*Input records*
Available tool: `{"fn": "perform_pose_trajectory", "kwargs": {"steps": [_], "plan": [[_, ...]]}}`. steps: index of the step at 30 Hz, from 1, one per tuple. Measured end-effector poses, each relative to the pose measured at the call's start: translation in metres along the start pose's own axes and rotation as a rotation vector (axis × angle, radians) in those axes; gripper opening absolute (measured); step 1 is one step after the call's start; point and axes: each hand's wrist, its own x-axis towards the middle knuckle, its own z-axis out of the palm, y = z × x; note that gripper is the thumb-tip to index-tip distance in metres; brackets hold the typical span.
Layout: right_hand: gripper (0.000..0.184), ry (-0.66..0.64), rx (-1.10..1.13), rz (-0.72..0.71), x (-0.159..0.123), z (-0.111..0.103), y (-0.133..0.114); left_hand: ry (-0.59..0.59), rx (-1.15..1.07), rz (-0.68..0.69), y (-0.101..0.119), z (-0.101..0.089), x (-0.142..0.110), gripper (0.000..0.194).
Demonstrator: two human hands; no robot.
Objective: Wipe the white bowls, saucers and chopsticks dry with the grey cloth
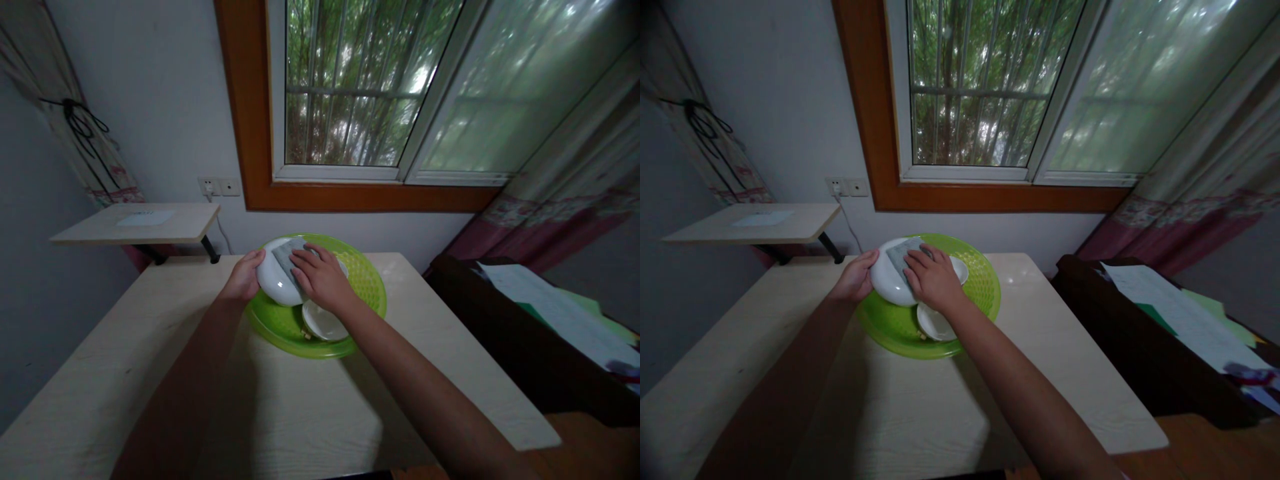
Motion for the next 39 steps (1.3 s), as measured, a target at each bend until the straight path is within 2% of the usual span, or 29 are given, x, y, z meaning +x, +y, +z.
{"fn": "perform_pose_trajectory", "kwargs": {"steps": [4,10,14,17,23,26,30,33,36,39], "plan": [[0.034,0.041,-0.004,0.07,0.0009,-0.0026,0.0019,0.026,0.043,0.002,-0.0005,-0.0007,0.0002,0.014],[0.031,0.034,0.111,-0.106,-0.0003,-0.0044,0.0004,0.025,0.042,0.001,0.0008,0.0,-0.0021,0.01],[0.032,-0.019,0.114,-0.142,-0.0009,-0.0039,-0.0016,-0.003,0.023,-0.007,0.0005,0.0004,-0.0019,0.012],[0.036,-0.024,0.067,-0.075,-0.0004,-0.0022,-0.0013,0.008,0.006,0.002,-0.0013,-0.001,0.0001,0.015],[0.035,0.083,-0.012,0.107,0.0012,-0.0004,0.0049,0.019,0.054,-0.003,-0.0015,-0.0023,0.0004,0.018],[0.038,0.059,0.017,0.043,0.0009,-0.0021,0.0058,0.02,0.052,-0.001,-0.0007,-0.0024,-0.0001,0.018],[0.032,0.016,0.126,-0.118,-0.0003,-0.0041,0.0013,0.011,0.029,0.004,-0.0012,-0.0039,0.0011,0.018],[0.032,-0.021,0.159,-0.181,-0.0009,-0.0038,-0.0023,-0.012,0.01,-0.006,-0.0014,-0.0039,0.0014,0.016],[0.039,-0.049,0.102,-0.153,-0.0007,-0.0017,-0.003,-0.01,-0.02,0.001,-0.0009,-0.0019,0.0004,0.011],[0.04,-0.025,0.015,-0.053,-0.0001,0.0008,-0.0005,-0.004,-0.018,0.005,0.0,0.0006,-0.001,0.011]]}}
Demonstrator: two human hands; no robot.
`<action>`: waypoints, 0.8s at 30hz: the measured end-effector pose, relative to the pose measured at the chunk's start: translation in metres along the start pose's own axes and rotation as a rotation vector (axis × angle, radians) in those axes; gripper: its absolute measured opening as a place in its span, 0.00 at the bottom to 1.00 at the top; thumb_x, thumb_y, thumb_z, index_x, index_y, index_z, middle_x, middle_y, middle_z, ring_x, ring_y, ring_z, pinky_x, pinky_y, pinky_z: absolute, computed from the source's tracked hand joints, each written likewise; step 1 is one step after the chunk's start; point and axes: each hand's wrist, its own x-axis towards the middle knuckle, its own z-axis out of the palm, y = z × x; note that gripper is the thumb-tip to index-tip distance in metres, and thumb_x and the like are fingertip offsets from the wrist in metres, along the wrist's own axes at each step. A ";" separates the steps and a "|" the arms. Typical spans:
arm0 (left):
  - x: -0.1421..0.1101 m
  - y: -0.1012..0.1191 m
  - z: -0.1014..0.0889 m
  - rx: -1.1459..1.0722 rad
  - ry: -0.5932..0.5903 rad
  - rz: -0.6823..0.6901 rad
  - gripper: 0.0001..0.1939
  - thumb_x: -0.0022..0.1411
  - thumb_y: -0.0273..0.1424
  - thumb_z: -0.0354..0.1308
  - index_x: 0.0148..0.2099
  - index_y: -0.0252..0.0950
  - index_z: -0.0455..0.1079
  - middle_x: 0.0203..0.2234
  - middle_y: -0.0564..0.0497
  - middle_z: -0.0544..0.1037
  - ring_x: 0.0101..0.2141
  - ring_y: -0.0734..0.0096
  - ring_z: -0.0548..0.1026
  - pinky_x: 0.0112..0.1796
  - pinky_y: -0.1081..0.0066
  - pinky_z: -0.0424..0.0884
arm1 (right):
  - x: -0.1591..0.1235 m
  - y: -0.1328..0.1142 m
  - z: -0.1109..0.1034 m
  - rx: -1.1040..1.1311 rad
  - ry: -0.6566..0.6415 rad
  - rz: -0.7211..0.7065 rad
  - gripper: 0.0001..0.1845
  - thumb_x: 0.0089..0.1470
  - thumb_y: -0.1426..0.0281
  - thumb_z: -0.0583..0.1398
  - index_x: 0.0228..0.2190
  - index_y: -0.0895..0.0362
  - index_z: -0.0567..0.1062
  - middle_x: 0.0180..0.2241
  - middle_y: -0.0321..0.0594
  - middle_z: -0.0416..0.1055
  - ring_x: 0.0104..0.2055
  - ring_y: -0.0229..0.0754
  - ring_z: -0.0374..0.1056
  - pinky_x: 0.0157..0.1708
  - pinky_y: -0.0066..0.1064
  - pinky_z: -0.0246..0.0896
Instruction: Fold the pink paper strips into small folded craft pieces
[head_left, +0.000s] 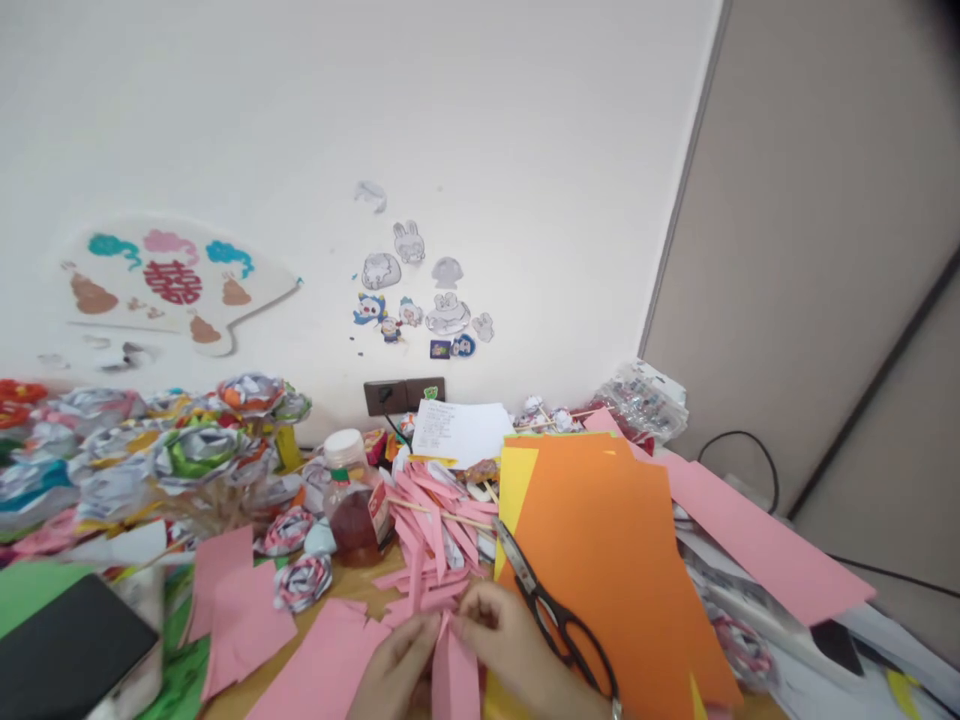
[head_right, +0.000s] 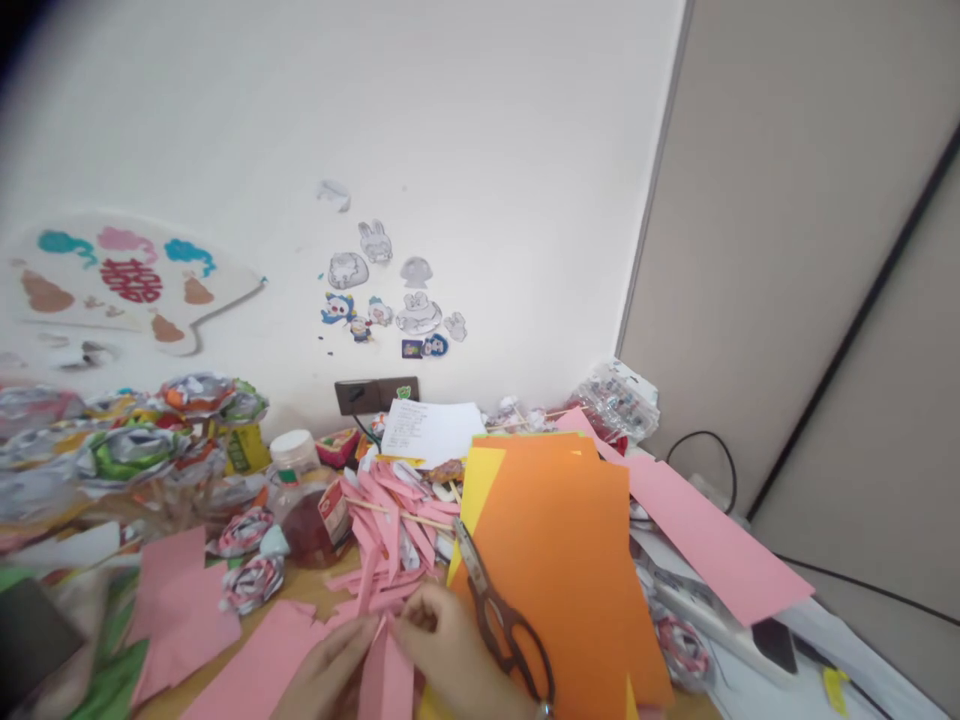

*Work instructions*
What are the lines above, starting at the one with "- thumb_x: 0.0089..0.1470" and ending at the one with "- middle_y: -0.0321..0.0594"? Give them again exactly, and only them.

*Written answer*
  - thumb_x: 0.0089..0.1470
  - thumb_y: -0.1426..0.0281
  - thumb_z: -0.0583..0.1398
  - index_x: 0.0228..0.2190
  - index_y: -0.0895..0.0362
  - index_z: -0.0567..0.1062
  - middle_x: 0.0180..0.2241
  - middle_y: -0.0321..0.0594

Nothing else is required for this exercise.